State v. Tracy Smiter, 2011 WI App 15; for Smiter: Mayaan Silver; case activity; Smiter BiC; State Resp.; Reply
During a routine traffic stop, passenger Smiter threw out of the window a substance the officer concluded was a marijuana blunt. Smiter was arrested for possession of marijuana (he concedes on appeal probable cause for the arrest) and the car then searched, resulting in seizure of cocaine. The court upholds the search, on the rationale it was reasonable to believe evidence relevant to the arrest for marijuana might be found in the car. While the court suggests “that the mere discovery of the drug” is enough, ¶15, the court nonetheless stresses Smiter’s furtive movements and the dampness of the blunt (indicating it had been wrapped very recently).

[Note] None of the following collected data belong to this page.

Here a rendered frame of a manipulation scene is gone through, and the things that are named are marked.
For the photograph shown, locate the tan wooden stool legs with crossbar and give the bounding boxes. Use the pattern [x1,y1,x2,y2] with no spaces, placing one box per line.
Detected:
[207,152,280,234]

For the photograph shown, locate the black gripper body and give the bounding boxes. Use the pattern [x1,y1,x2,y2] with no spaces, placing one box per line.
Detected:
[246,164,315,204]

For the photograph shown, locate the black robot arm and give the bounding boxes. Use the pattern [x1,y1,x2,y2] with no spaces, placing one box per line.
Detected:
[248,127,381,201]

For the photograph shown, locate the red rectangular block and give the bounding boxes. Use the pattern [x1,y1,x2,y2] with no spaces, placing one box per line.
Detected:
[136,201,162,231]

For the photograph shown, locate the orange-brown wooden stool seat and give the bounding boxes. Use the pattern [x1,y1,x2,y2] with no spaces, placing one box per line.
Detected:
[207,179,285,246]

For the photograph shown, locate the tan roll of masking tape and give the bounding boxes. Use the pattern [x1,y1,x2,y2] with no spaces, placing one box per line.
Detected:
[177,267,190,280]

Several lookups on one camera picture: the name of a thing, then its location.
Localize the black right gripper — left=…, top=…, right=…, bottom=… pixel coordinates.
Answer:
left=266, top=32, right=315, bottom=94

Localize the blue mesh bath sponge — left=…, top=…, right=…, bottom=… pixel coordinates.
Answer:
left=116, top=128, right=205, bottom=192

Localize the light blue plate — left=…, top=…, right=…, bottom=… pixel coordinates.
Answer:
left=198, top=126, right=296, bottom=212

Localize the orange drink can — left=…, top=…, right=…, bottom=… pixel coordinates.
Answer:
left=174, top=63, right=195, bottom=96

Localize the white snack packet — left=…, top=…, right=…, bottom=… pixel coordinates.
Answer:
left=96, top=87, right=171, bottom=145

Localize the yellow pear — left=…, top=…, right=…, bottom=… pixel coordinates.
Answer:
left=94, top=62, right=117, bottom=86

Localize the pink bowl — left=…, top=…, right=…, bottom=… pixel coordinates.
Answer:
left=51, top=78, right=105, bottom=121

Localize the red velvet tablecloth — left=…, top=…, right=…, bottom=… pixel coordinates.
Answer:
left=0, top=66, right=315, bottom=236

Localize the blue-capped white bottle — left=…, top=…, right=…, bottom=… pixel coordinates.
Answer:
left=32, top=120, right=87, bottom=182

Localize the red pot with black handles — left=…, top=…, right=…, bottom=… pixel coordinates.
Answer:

¶18 Because Smiter was arrested for a drug offense, and because the police officers had additional reasons to believe relevant evidence of the drug offense may be located in the Buick—including Smiter’s furtive movements and the damp marijuana blunt—we conclude that the search of the Buick was authorized by Gant. Therefore, the search was lawful, and we affirm the circuit court’s order denying Smiter’s motion to suppress.
The State argued explictly for “a rule that when the police arrest the occupant of a vehicle for a drug offense after finding a controlled substance in the occupant’s possession, the police may search the vehicle for additional controlled substances because in this situation it is reasonable to believe that evidence relevant to the crime of arrest might be found in the vehicle.” And the court may or may not have adopted such a rule: as noted above, there is language that it did, though there are qualifiers as well.
Gant, of course, says that when the arrestee has been removed from reaching distance, the car can’t automatically be searched incident to the arrest. But that case also contains this language: “Consistent with the holding in Thornton v. United States, 541 U.S. 615, 124 S.Ct. 2127, 158 L.Ed.2d 905 (2004), and following the suggestion in Justice SCALIA’s opinion concurring in the judgment in that case, id., at 632, 124 S.Ct. 2127, we also conclude that circumstances unique to the automobile context justify a search incident to arrest when it is reasonable to believe that evidence of the offense of arrest might be found in the vehicle.” No reason, then, to publish the present case, except to remind all and sundry that in practice Gant changes little if anything – not, especially, if the rule favored by the State is implemented, in which case one rationale for automatic search will simply supplant another.